ACTIVITY → Only the pictures are dropped. Restate each line below word for word.

INFORMATION SHOWN →

=== Section Start ===

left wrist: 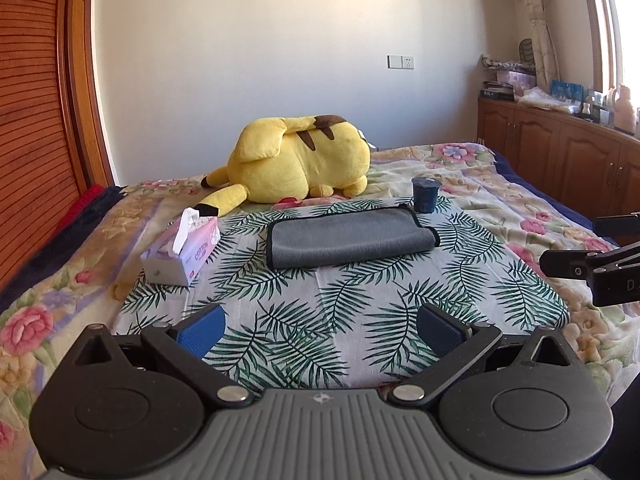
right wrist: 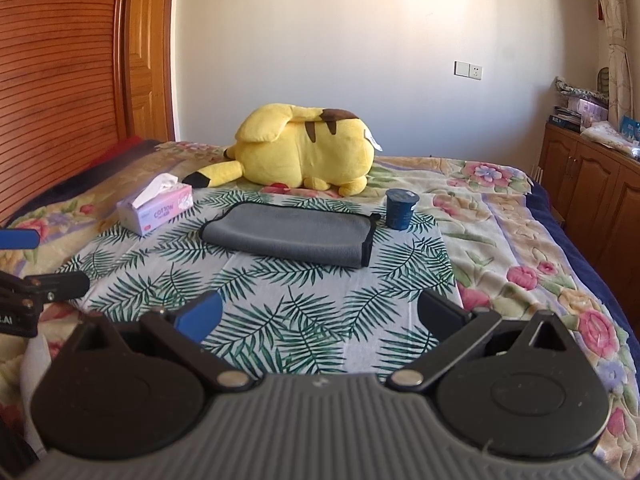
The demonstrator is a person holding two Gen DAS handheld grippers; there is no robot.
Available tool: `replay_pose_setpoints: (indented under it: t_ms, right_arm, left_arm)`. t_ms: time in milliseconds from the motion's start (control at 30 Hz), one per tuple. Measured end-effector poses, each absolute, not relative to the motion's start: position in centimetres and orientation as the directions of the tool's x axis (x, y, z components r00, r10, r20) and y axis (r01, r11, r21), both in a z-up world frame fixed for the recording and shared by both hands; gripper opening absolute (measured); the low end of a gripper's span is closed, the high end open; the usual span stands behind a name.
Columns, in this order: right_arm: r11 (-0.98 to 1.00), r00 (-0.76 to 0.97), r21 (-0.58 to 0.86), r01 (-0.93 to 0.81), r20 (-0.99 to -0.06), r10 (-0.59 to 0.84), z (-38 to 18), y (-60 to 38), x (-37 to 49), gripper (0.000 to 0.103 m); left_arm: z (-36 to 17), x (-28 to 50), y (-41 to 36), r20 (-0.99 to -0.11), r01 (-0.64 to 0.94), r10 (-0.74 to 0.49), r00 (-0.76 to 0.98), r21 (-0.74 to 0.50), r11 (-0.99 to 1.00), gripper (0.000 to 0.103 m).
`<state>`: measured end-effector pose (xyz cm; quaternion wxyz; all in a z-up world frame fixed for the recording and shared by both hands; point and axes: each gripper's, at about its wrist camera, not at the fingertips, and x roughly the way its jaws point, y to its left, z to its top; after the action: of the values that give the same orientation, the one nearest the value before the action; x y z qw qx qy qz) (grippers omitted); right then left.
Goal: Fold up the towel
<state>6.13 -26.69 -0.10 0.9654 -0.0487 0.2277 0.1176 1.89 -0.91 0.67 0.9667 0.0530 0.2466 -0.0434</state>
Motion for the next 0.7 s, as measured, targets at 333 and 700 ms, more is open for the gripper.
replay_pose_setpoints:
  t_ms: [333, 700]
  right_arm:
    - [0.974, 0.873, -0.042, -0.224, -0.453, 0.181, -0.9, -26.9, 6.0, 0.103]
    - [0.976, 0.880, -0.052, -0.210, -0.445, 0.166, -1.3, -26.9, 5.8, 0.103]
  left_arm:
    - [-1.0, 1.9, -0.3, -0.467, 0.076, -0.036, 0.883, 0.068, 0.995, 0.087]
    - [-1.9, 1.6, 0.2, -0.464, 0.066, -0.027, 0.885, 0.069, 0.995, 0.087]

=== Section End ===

YOUR RESPONSE →
left wrist: 
right wrist: 
The demonstrator is a person holding two Gen DAS handheld grippers; there is no robot.
Available tool: `replay_pose_setpoints: (indented under it: t_ms, right_arm, left_arm)`. t_ms: time in milliseconds from the motion's start (control at 30 Hz), one per tuple. Measured end-effector poses, each absolute, not relative to the motion's start: position in centimetres and orientation as the directions of the tool's x axis (x, y, z components r00, r10, r20) and y axis (r01, r11, r21), both in a z-up world frame fixed for the recording and shared by both hands; gripper opening absolute (measured); the low end of a gripper's span is closed, the high end open; the usual span stands behind a name.
Columns, in this order: right_arm: r11 (-0.98 to 1.00), r00 (-0.76 to 0.97), r21 (-0.58 to 0.86), r01 (-0.93 to 0.81), r20 (-0.99 to -0.06), r10 (-0.59 to 0.84), z (-38 to 18), y (-60 to 38), x (-37 to 49), gripper (0.000 to 0.103 m); left_arm: z (-36 to 17), x (-28 to 50), y (-41 to 36), r20 (-0.99 to -0.11), r01 (-0.64 to 0.94), r10 (-0.74 to 0.49), r00 (-0.76 to 0.98), r21 (-0.74 to 0.50), r11 (-0.99 to 1.00), gripper (0.000 to 0.103 m).
`<state>`: measured end-effector pose (xyz cm; quaternion wxyz; all in a z-up world frame fixed for the recording and shared by both hands; point and axes: each gripper's, at about its wrist camera, not at the fingertips, and x roughly the way its jaws point, y to its left, z to its top; after the action: of the values that give the same orientation, the one nearest the value before the action; x y z qw qx qy qz) (grippers omitted); right then left.
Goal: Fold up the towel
<state>6.13 -26.69 -0.10 0.9654 -0.0487 0.2277 0.1176 1.89 -0.91 0.67 0.9667 0.0530 0.2466 -0.0434</state>
Motion for the next 0.7 s, as measured, targets at 333 and 700 ms, more is open for the gripper.
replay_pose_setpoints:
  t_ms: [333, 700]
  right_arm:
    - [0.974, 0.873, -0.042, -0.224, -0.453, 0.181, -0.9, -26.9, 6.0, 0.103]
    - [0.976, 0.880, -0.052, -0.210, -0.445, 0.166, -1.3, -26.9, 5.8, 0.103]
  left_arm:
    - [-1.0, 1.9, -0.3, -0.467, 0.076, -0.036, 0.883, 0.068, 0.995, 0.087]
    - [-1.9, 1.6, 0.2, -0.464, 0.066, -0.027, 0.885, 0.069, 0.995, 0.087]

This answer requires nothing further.